И, взяв ее маленький кинжальчик с кольца для ключей, который она одолжила ему еще в горах, он вскрыл им одну из раковин и съел оранжевую мидию как она была, с мокрой водой в качестве приправы.
— Вы что, их даже не варите? Так прямо живыми и едите? — ужаснулась она.
И отвернулась, чтобы не видеть его лица, чуточку пристыженного, но голодного и жадного, быстро поглощавшего содержимое раковин.
Покончив с завтраком, Гед прошел дальше в пещеру, к лодке, которая лежала носом к выходу, приподнятая и закрепленная на песке несколькими длинными обломками плавника. Еще вчера, перед сном, Тенар разглядывала эту лодку, ничего не понимая и чувствуя инстинктивное недоверие к ней. Лодка оказалась намного больше, чем девушка представляла себе: раза в три длиннее ее роста. В ней были разные вещи, незнакомые ей, а потому немного грозные на вид. По обе стороны ее головы (так мысленно назвала она нос лодки) было нарисовано по глазу; и ночью, сквозь сон, Тенар казалось, что лодка пристально разглядывает ее.

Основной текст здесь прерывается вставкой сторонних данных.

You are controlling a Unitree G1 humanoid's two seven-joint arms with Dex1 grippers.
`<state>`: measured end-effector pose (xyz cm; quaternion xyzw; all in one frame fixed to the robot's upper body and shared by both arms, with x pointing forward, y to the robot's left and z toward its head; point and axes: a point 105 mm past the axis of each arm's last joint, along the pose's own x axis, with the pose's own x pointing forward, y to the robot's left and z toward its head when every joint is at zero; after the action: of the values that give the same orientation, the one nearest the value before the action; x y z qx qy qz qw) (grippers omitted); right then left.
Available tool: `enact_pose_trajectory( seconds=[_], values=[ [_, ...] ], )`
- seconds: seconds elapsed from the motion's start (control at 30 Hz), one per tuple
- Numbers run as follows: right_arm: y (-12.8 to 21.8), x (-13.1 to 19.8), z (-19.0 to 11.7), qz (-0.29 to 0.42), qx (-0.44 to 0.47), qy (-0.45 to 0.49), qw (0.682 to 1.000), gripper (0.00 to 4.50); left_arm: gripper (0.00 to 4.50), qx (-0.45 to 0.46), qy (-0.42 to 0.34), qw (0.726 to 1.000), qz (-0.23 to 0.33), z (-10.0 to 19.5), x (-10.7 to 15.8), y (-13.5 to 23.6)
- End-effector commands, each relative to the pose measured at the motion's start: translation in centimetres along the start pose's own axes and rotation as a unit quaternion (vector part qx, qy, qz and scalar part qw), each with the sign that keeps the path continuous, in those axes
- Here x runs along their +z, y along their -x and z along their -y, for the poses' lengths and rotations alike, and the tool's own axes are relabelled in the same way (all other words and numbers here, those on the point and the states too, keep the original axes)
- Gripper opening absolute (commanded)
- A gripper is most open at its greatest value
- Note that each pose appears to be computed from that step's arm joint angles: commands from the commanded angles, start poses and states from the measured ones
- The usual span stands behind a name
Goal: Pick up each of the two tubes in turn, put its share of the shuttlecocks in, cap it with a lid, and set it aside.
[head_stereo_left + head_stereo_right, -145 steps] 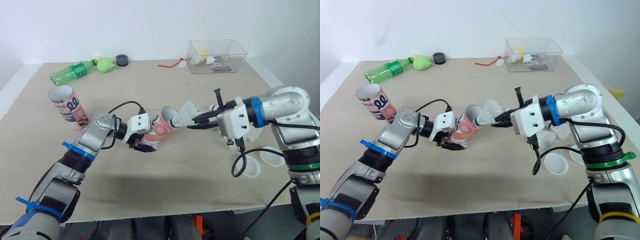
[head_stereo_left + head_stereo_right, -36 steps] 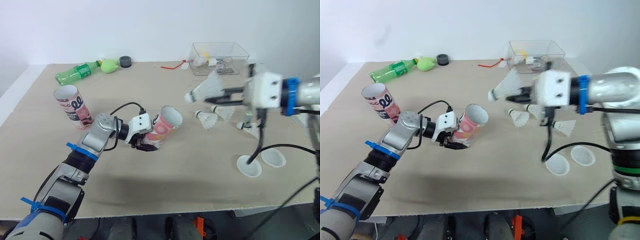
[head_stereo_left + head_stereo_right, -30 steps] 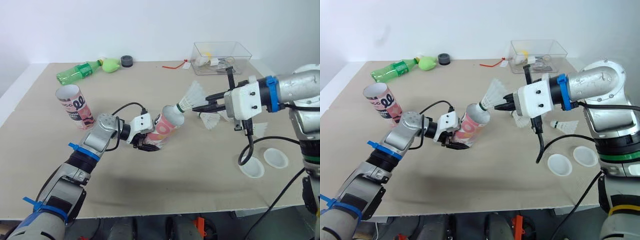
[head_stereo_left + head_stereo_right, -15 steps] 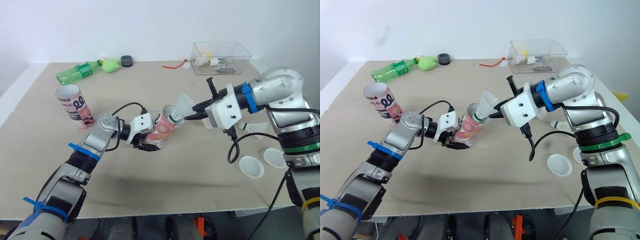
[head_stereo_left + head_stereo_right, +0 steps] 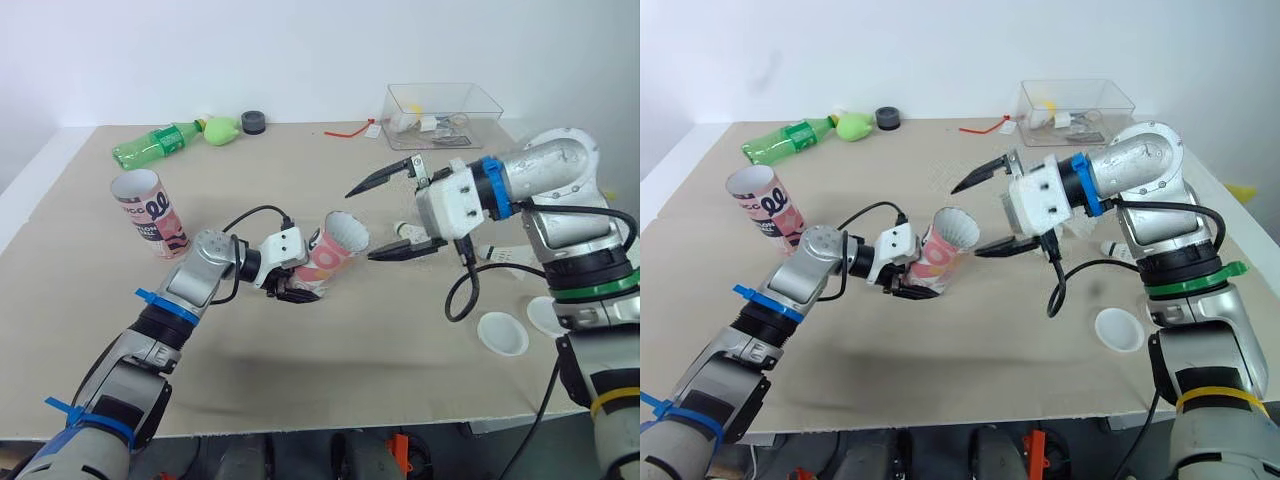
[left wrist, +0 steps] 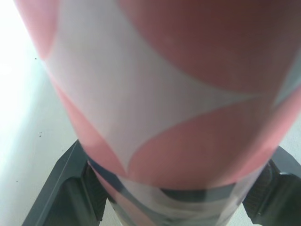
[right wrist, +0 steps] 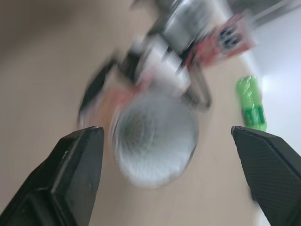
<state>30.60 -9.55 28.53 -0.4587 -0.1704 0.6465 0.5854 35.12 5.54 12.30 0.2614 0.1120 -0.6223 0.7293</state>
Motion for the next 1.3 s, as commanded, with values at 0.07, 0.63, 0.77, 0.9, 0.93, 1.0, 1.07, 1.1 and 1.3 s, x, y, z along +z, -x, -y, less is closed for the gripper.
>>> enact_pose_trajectory(
  seconds=[0.07, 0.63, 0.77, 0.9, 0.93, 1.0, 1.07, 1.1, 1.3],
  values=[
    [3.0, 1.2, 1.3, 0.028, -0.077, -0.055, 0.995, 4.45, 3.03, 0.002, 0.006, 1.0, -0.003, 0.2, -0.5, -0.1],
    [-1.7, 0.5, -0.4, -0.059, 0.052, 0.034, 0.996, 0.75, 3.03, -0.026, -0.03, 0.999, -0.034, -0.4, 0.5, 0.4],
    [-3.0, -1.1, -0.5, -0.091, 0.084, 0.054, 0.991, 0.04, 3.03, -0.032, -0.038, 0.998, -0.043, -0.6, 1.2, 0.5],
    [-4.3, -2.2, -0.9, -0.106, 0.115, 0.051, 0.986, 0.04, 3.03, -0.034, -0.043, 0.997, -0.047, -0.6, 1.2, 0.3],
    [-4.7, -2.8, -1.3, -0.118, 0.132, 0.047, 0.983, 0.04, 3.03, -0.035, -0.044, 0.997, -0.047, -0.5, 1.3, 0.3],
    [-5.7, -3.6, -1.8, -0.129, 0.154, 0.046, 0.979, 0.04, 3.03, -0.038, -0.044, 0.997, -0.045, -0.2, 1.3, 0.1],
    [-6.5, -4.2, -2.5, -0.137, 0.18, 0.037, 0.973, 0.04, 3.03, -0.04, -0.043, 0.997, -0.043, -0.1, 1.4, 0.1],
    [-6.9, -4.5, -2.7, -0.139, 0.19, 0.041, 0.971, 0.04, 3.03, -0.041, -0.042, 0.997, -0.042, -0.1, 1.4, 0.0],
    [-9.4, -5.1, -2.8, -0.14, 0.216, 0.065, 0.964, 0.04, 3.03, -0.038, -0.038, 0.998, -0.037, 0.0, 1.4, -0.2]
  ],
)
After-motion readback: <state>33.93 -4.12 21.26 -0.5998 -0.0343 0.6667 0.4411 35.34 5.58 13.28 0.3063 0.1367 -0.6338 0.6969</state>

Повозившись с минуту в лодке, Гед взял там что-то и вернулся, держа в руке сверток с сухарями, хорошо обернутый, чтобы предохранить от сырости. Вынув из свертка большой сухарь, он предложил ей.
— Я не голодная, — сказала она.
Он взглянул на ее угрюмое лицо.
Убрав сухари в лодку — и предварительно завернув их столь же тщательно, как было раньше, — он сел у входа в пещеру.
— Надо выждать еще часа два до прилива, — сказал он. — Тогда и поплывем. Ты плохо спала, поэтому постарайся немного подремать.
— Мне не хочется спать.
Он не ответил. Гед сидел у входа в пещеру, боком к ней, на скрещенных ногах в темной каменной арке входа, и она видела его лицо в профиль. Он сидел на фоне яркого сияния голубого неба и неспокойного моря. Гед не шевелился. Он был неподвижен, будто обратился в камень, и во все стороны от него растекались, как круги по воде от брошенного камня, покой и тишина. Его молчание являлось обычным человеческим молчанием; подобно безмолвию пустыни, это была некая вещь в себе.
Так прошло довольно много времени; потом Тенар встала и пошла к выходу из пещеры. Он даже не шевельнулся. Она глянула сверху вниз на его лицо. Оно было как бы отлито из меди, твердое, застывшее в умиротворенном покое; темные глаза устремлены долу…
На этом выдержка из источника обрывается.